◆ Directions for this task ◆
The answer should contain all of the data, retyped without any alteration.

Start of Dataset excerpt

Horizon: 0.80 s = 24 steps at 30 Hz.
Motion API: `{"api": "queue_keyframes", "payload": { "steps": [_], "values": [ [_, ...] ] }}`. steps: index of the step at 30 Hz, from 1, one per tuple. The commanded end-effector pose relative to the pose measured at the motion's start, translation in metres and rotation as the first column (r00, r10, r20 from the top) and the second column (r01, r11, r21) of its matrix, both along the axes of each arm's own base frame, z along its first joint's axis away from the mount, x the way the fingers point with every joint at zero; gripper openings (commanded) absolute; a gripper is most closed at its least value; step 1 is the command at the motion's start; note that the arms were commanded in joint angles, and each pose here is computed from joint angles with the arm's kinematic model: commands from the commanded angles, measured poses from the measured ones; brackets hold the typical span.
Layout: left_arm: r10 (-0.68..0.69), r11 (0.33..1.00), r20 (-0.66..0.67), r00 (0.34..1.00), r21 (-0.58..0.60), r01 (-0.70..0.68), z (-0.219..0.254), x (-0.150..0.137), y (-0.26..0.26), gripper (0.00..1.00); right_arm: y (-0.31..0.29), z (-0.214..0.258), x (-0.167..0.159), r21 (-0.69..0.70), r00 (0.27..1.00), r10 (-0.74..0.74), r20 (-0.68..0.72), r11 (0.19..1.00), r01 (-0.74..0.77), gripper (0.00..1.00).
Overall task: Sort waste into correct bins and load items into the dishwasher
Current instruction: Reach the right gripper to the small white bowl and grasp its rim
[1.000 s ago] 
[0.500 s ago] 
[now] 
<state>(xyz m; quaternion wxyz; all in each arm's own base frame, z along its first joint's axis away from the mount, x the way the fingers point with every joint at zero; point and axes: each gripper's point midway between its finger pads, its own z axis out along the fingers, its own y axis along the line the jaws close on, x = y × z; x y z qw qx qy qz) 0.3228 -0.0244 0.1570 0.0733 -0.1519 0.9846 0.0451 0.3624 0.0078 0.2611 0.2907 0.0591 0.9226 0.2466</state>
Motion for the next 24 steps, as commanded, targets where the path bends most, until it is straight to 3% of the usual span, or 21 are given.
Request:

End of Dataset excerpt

◆ Written solution ◆
Horizon: 0.80 s = 24 steps at 30 Hz.
Motion API: `{"api": "queue_keyframes", "payload": { "steps": [_], "values": [ [_, ...] ] }}`. steps: index of the step at 30 Hz, from 1, one per tuple. The commanded end-effector pose relative to the pose measured at the motion's start, translation in metres and rotation as the first column (r00, r10, r20 from the top) and the second column (r01, r11, r21) of its matrix, both along the axes of each arm's own base frame, z along its first joint's axis away from the mount, x the way the fingers point with every joint at zero; gripper openings (commanded) absolute; a gripper is most closed at its least value; step 1 is the command at the motion's start; note that the arms were commanded in joint angles, and each pose here is computed from joint angles with the arm's kinematic model: commands from the commanded angles, measured poses from the measured ones; brackets hold the typical span.
Layout: left_arm: r10 (-0.68..0.69), r11 (0.33..1.00), r20 (-0.66..0.67), r00 (0.34..1.00), r21 (-0.58..0.60), r01 (-0.70..0.68), z (-0.219..0.254), x (-0.150..0.137), y (-0.26..0.26), gripper (0.00..1.00); right_arm: y (-0.31..0.29), z (-0.214..0.258), x (-0.167..0.159), r21 (-0.69..0.70), r00 (0.27..1.00), r10 (-0.74..0.74), r20 (-0.68..0.72), r11 (0.19..1.00), r01 (-0.74..0.77), gripper (0.00..1.00).
Overall task: Sort waste into correct bins and load items into the dishwasher
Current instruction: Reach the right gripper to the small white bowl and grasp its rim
[1.000 s ago] 
[0.500 s ago] 
[now] 
<state>(xyz m; quaternion wxyz; all in each arm's own base frame, z along its first joint's axis away from the mount, x the way the fingers point with every joint at zero; point and axes: each gripper's point midway between its finger pads, its own z axis out along the fingers, its own y axis along the line the jaws close on, x = y × z; x y z qw qx qy qz) 0.3228 -0.0244 0.1570 0.0733 -0.1519 0.9846 0.0451 0.3624 0.0078 0.2611 0.2907 0.0591 0.9226 0.2466</state>
Motion for the next 24 steps, as commanded, targets where the path bends most, until it is straight to 3% of the usual span, or 21 are given.
Request:

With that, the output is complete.